**WHAT IS EXPECTED**
Quote exactly the lines running from the line with "of the finger" to the end of the entries, including both, and nothing else.
BEGIN SUPPLIED ENTRIES
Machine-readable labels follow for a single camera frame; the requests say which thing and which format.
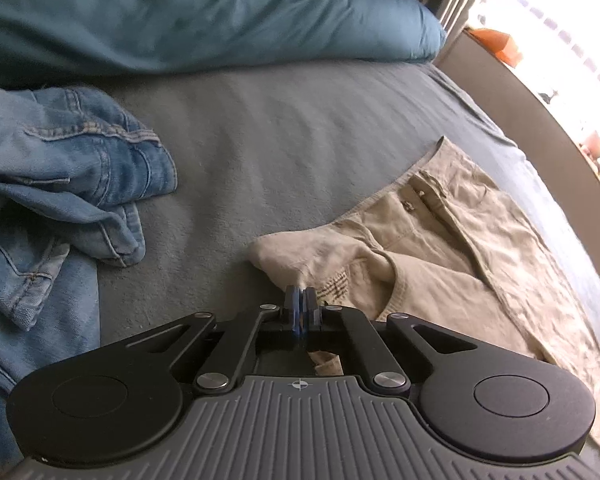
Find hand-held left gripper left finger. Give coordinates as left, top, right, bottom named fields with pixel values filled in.
left=125, top=286, right=303, bottom=395

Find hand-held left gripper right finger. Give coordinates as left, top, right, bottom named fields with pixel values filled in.
left=302, top=287, right=481, bottom=395

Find beige pants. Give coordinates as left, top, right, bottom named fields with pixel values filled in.
left=247, top=136, right=600, bottom=467

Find blue jeans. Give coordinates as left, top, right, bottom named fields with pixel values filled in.
left=0, top=82, right=179, bottom=403

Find teal duvet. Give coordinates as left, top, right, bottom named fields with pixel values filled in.
left=0, top=0, right=449, bottom=92

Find orange bag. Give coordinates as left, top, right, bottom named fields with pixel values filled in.
left=467, top=27, right=524, bottom=68

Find pink pot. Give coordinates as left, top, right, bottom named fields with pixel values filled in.
left=577, top=130, right=600, bottom=162

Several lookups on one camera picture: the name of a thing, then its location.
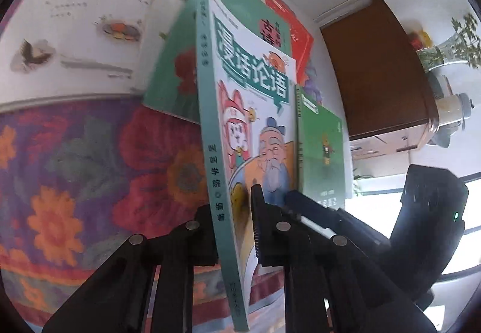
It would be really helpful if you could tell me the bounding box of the teal girl-cover book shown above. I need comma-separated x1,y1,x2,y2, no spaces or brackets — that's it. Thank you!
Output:
142,0,294,125

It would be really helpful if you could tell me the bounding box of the white eagle-picture booklet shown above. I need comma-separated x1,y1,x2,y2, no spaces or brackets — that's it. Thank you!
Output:
0,0,143,108

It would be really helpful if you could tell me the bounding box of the yellow red ornament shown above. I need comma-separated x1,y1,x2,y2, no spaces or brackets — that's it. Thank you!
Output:
409,30,433,51

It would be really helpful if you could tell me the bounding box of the floral blanket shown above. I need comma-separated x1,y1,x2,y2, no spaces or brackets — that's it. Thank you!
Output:
0,0,339,330

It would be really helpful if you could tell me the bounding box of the teal cartoon book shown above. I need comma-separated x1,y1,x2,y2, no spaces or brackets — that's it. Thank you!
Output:
190,0,297,331

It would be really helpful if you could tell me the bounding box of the dark green paperback book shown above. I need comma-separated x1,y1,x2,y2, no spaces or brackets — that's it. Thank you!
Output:
295,84,354,208

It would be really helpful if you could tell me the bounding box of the glass vase with green plant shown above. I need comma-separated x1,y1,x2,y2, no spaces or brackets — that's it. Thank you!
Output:
417,13,481,74

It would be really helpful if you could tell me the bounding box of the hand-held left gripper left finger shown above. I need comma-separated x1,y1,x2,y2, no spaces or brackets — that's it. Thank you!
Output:
41,205,220,333

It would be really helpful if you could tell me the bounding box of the red book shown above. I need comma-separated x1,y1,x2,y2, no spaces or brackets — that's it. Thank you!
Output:
250,0,314,83

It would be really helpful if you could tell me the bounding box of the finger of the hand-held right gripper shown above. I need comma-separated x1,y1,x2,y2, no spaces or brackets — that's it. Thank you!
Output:
286,192,391,249

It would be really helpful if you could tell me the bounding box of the brown wooden cabinet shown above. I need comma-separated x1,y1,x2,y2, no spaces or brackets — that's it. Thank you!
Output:
319,0,438,161

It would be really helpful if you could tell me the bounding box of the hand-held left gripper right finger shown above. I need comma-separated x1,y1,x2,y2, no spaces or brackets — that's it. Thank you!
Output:
251,186,438,333
END SUPPLIED ENTRIES
**WRITTEN SOLUTION**
It would be really helpful if you could tell me the bounding box of the finger of the hand-held right gripper shown above. I need comma-separated x1,y1,x2,y2, no spaces or brackets — that's it. Thank you!
Output:
286,192,391,249

It would be really helpful if you could tell me the bounding box of the brown wooden cabinet shown above. I need comma-separated x1,y1,x2,y2, no spaces or brackets — that's it. Thank you!
Output:
319,0,438,161

It would be really helpful if you could tell me the bounding box of the hand-held left gripper right finger shown above. I need comma-separated x1,y1,x2,y2, no spaces or brackets — that's it. Thank you!
Output:
251,186,438,333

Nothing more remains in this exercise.